Ist er ein Entwickler-Gott? Ist er ein Heuchler, ein Feindbild? Oder ist er vielleicht nur ein alternder, euphorischer Optimist? Ganz egal wie man es dreht und wendet, Peter Molyneux polarisiert. Er ist Designer des alten Schlags, er ist einer der ganz wenigen Entwickler die sich vom Pixeltellerwäscher zum Millionär der virtuellen Wärungen hochgearbeitet haben. Wer die Anfänge des Peter Molyneux betrachtet, kommt um das Spiel „Populus“ nicht herum, sicherlich sein bis heute innovativstes Spiel. Als erste konsequente Gottessimulation sollte es die Zukunft des umstrittenen Designers vorbestimmen, denn abgesehen davon dass seine Visionen und Versprechen mehr als göttlich wirken greift er die Thematik der Allmacht in diversen Spielen wieder auf.
Nun erscheint sein neuestes Werk: Fable 3. Es ist ein Bollwerk der Anti-Innovation und genau deshalb ein Geniestreich.
Herr Molyneux leidet unter der Unentschlossenheit der Konsumenten, denn er hat eine extrem wichtige Verhaltensgrundlage dieser Gruppe erkannt. Wenn ein Spieler einen Titel zockt, dann will er letztendlich nur bekannte Gameplay-Mechaniken in Perfektion mit aufgebohrter Grafik. Er will dafür aber kein Geld bezahlen, denn warum sollte man sein mühsam Erspartes für ein Technik-Update „verschwenden“? Der Kompromiss liegt auf der Hand: Dem Käufer muss suggeriert werden, er kaufe Innovation, dabei darf aber kaum Innovation vorhanden sein. Das ist keine These die zur Diskussion gestellt werden soll, das ist Fakt. Es wird belegt durch die Verkaufszahlen von Sportsimulationen, allen voran Fifa und Pro Evolution Soccer. Beide Serien schlagen sich in den Läden traumhaft und bieten selbst im Vergleich zwischen stark veralteten und top modernen Versionen – aktives Passen hin oder her – keine bahnbrechenden Neuerungen.
Peter Molyneux macht nun nichts anderes als diese Theorie in die Praxis umzusetzen und zu behaupten, der neueste Titel sei innovativ, wobei es sich letztlich nur um optimierte Traditionskost handelt. Problematisch wird es für ihn dann aber, sobald die Käufer merken, dass ihr unbewusster Wunsch belogen zu werden erfüllt wurde, denn niemand lässt sich gerne belügen. Egal wie viel Spaß der neueste Ableger der Fable-Reihe also machen wird, er wird doch von vielen zerpflückt werden, da sich diese Leute teilweise betrogen fühlen und teilweise einfach dumm vorkommen, da sie merken, wie paradox der Wunsch nach klassischem Gameplay das unter dem Titel „Innovation“ verkauft wird doch ist.

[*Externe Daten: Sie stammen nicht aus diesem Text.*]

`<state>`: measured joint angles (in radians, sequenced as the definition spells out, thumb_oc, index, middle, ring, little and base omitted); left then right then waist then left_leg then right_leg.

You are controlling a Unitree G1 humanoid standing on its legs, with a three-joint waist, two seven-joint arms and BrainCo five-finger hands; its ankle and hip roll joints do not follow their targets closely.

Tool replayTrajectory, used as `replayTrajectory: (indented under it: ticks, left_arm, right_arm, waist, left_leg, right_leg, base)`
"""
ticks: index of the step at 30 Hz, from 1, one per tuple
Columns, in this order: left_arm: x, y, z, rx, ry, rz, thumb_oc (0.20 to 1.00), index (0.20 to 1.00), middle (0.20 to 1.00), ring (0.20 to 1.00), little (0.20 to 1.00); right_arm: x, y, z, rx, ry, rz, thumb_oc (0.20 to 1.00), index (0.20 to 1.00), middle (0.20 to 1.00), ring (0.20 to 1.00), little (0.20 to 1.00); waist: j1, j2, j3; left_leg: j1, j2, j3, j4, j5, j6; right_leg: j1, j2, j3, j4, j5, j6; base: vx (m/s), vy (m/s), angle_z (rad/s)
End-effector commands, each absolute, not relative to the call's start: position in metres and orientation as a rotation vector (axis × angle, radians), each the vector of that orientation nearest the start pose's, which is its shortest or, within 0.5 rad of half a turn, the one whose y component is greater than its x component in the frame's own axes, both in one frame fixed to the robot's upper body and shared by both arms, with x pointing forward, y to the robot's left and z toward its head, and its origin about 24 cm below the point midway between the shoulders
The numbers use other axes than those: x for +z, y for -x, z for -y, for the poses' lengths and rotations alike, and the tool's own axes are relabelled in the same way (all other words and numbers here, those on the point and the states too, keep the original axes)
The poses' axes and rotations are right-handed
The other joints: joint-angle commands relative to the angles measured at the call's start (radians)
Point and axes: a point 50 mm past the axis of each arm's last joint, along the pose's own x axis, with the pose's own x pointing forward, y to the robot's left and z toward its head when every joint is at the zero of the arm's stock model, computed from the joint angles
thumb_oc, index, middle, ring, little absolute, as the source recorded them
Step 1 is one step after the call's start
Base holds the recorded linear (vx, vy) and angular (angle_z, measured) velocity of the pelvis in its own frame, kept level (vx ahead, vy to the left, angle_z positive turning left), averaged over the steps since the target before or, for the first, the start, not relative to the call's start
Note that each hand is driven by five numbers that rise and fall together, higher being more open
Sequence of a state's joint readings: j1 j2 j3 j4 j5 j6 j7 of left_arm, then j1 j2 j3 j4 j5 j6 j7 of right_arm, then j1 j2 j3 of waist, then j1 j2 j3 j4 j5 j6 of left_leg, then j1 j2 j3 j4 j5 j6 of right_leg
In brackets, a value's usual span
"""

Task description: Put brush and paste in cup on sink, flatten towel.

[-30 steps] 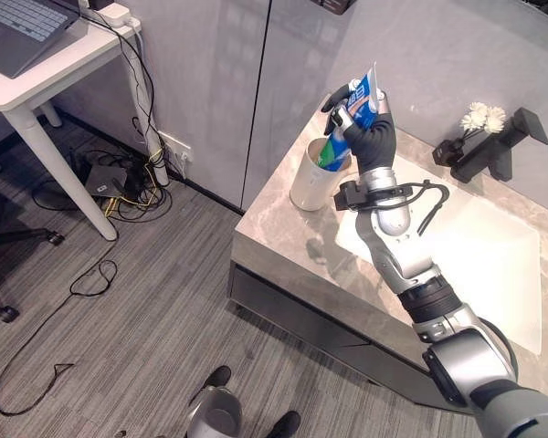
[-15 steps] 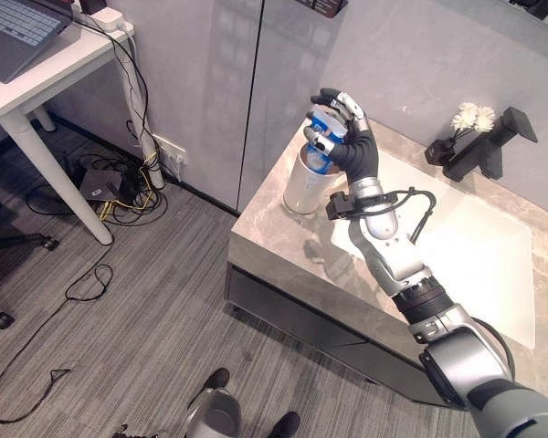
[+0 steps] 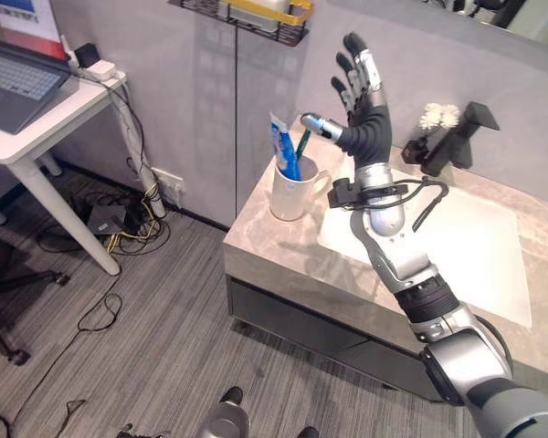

Ziehen wir also eine Bilanz: Molyneux macht alles richtig, entwickelt exzellente Spiele die sich im Verkauf ebenso gut schlagen wie in der Fachpresse und wird doch von vielen gehasst. Das ist ihm natürlich nicht verborgen geblieben, weshalb er erst kürzlich einige überraschende Statements aussprach. Beispielsweise war seine Aussage, Fable werde das beste Rollenspiel aller Zeiten, sein angeblich größter Fehler. Sie hat ihm aber einen unglaublichen Aufmerksamkeitsrausch eingebracht, der Grundlage seines aktuellen Erfolgs ist. Die aktuelle „Reue“ dient scheinbar nur als Mittel zum Zweck, den eigenen Ruf aufzupolieren.
Ebenso übt sich der Meister in Selbstkritik: Er habe noch nie ein geniales Spiel hervorgebracht. Auch wenn er als Künstler eine verständliche Bescheidenheit an den Tag legt wirkt diese Aussage bei seinem Ruf doch etwas deplatziert, aber sie lässt den Konsumenten erneut denken, Molyneux werde in Zukunft wahre Revolutionen auf den Markt werfen uns alles bisher da gewesene übertreffen. Wie realistisch das ist, kann sich wohl jeder denken.
Rückblickend war Peter Molyneux also immer genial – sowohl als Designer, als auch (und vor allem) als Geschäftsmann. Er ist ein Meister des Selbstmanagements und schafft es, sich selbt mehr in die Diskussion zu bringen, als den Titel an dem er gerade arbeitet. Er ist ein Designer, bei dem inzwischen kaum noch jemand auf die Qualität der Spiele schaut, sondern nur noch auf die vorangehenden Versprechen und auf den Namen der auf der Verpackung steht.